September 8, 2022
IntelBrief: Lingering Fears Surrounding Russian Occupation of Zaporizhzhia Nuclear Power Plant in Ukraine
The United Nations nuclear watchdog, the International Atomic Energy Agency (IAEA) has issued a call for a special safety zone or security perimeter to be created around the Zaporizhzhia nuclear power plant in Ukraine, which is currently occupied by Russian military forces. Monitors from the IAEA recently visited the site, which has been subject to heavy shelling from artillery. The largest nuclear power plant in Ukraine, the Zaporizhzhia plant provides power to nearly four million homes and supplies nearly 20% of the country’s power energy needs. It is also the largest nuclear power plant in Europe and is caught in the middle of intensified fighting as part of Ukraine’s southern offensive. Just in the past week, numerous areas have been damaged by the shelling, including a building that contained a spent fuel transporter vehicle. Furthermore, dry nuclear fuel storage tanks have been damaged, and at one critical juncture, fires caused the plant to become disconnected from Ukraine’s national power grid. Firefighters have been unable to reach some of the sites, due to the active combat around the plant.
Fourteen members of the IAEA team visited the site, including the Director General, Rafael Grossi. Two team members remain at Zaporizhzhia to continue monitoring the situation. UN Secretary-General Antonio Guterres called for an immediate end to military activity in the vicinity of the nuclear site, warning of a “catastrophe” if the plant was damaged. Both sides continue to blame each other for the shelling near the plant, occupied by Russian forces following Moscow’s illegal invasion of Ukraine, which commenced in late February. The Kremlin directed troops to seize Zaporizhzhia several weeks into the fighting. The situation is unprecedented, and the deteriorating working conditions are a major threat to the plant, which has already suffered severe damage, with critical systems being compromised. Ukrainian President Volodymyr Zelensky has appealed to the United States and the international community for assistance, recently highlighting the precarious nature of the conflict near the power plant in one of his nightly addresses to the Ukrainian nation.

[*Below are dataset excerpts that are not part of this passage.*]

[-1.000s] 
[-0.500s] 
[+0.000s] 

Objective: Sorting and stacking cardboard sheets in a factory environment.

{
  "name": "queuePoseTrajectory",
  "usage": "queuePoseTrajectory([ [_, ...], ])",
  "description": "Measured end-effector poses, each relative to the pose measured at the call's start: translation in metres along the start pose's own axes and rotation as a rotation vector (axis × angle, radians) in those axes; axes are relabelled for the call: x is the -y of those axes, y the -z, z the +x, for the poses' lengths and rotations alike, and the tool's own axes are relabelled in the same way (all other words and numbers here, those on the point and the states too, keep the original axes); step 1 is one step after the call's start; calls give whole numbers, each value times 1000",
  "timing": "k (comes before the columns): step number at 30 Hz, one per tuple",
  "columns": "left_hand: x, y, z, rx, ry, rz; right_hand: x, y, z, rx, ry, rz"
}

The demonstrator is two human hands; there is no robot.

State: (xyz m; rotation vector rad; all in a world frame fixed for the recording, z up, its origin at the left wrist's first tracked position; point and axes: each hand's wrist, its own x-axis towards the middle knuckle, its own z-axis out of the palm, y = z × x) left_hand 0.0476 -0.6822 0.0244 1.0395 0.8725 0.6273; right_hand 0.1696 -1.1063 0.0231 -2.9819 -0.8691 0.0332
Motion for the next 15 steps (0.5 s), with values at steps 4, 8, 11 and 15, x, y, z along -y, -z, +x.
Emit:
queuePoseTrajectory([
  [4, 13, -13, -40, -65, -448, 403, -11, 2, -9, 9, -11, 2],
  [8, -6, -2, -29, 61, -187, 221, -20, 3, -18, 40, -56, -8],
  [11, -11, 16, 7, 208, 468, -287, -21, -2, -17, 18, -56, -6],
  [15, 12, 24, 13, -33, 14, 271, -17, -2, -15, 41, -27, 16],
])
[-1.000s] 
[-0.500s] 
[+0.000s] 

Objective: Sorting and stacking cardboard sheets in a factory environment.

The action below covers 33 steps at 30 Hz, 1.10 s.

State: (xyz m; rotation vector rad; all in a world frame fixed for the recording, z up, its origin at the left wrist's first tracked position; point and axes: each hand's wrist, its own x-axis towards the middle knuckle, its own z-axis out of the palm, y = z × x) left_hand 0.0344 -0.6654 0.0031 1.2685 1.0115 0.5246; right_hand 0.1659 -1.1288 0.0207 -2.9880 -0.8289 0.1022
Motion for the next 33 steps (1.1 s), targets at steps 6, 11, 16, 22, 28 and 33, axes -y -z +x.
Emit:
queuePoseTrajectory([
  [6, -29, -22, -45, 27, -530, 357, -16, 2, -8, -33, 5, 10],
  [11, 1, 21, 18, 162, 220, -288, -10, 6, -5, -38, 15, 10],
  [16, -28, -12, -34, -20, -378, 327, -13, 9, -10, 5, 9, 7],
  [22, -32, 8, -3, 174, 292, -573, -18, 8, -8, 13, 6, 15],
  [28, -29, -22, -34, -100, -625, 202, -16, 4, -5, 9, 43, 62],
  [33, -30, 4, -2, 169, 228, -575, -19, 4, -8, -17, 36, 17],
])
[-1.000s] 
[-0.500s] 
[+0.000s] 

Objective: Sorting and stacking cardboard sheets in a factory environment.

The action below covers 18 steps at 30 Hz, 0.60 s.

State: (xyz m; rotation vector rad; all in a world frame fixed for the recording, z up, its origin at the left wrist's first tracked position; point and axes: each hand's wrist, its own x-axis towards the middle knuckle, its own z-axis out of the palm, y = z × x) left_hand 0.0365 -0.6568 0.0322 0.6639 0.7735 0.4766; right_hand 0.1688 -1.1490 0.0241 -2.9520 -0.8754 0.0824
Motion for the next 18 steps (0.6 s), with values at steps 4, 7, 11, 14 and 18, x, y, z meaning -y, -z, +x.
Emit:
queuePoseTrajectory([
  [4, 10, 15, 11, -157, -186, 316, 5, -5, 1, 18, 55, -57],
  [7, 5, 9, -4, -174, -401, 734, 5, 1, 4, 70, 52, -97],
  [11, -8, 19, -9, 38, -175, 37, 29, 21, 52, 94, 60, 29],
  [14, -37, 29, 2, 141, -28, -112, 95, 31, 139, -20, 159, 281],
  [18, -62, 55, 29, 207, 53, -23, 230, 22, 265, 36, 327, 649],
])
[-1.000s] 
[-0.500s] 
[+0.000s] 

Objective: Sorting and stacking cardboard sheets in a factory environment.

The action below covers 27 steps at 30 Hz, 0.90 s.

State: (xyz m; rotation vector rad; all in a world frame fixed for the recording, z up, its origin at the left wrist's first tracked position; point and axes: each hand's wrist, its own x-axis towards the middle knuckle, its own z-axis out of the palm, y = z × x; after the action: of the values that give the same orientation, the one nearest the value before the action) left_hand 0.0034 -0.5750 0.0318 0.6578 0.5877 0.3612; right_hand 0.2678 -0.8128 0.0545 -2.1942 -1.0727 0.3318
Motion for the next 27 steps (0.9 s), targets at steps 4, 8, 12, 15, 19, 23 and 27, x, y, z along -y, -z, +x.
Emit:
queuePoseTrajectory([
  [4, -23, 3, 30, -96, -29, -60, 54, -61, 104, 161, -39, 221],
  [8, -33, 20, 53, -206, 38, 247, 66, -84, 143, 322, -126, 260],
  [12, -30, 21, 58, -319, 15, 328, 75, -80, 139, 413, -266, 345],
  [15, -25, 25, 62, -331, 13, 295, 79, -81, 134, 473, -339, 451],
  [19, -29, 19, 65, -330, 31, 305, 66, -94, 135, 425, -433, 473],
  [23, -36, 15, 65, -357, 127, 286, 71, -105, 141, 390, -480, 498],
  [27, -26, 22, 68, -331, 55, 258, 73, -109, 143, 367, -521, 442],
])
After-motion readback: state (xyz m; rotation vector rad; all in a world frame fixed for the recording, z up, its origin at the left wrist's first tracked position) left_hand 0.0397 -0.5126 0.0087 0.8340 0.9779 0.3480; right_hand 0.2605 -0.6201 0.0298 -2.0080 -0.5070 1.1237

The report sets out several interim measures to avert a nuclear disaster in the region. Part of the report focused on the challenges of those continuing to operate the plant under immense stress and hardship. “The condition that the operating staff is subject to constant high stress and pressure while operating the NPP [nuclear power plant] is not sustainable and could lead to increased human error with implications on nuclear safety,” according to the report.
In the event of a worst-case scenario, where the Zaporizhzhia plant melts down, dealing with the fallout would prove a logistical and humanitarian nightmare. The 1986 Chernobyl disaster, still looming large in the memories of Ukrainians and many other states in the region and globally, reportedly required about 500,000 people for the decontamination efforts and then-Soviet officials claiming an initial cleanup cost of $2.9 billion at the time, including housing, wages, and evacuation costs. The humanitarian costs were equally stark, as the disaster led to death, disfigurement, and the release of radiation throughout Ukraine and beyond. The area is now an uninhabitable exclusion zone.
Further, Russian checkpoints surrounding the Zaporizhia area would also complicate evacuation routes and other emergency measures, should they be necessary. The presence of Russian military forces has already prevented staff from accessing different parts of the facility, including, according to the report, some of the cooling ponds used for nuclear waste. With Ukraine limited in actionable measures to affect events on the ground near Zaporizhzhia, particularly because of the danger of conflict near the NPP, it will take sustained pressure from the international community for the situation to change. Russia has also worked to spread mis, dis-, and mal-information (MDM) about every aspect of the conflict, with Zaporizhzhia being no exception. The Russian embassy in the United Kingdom recently amplified disinformationpurporting to show a high-ranking Japanese government official comparing Zaporizhzhia to Hiroshima and suggesting Ukraine was to blame.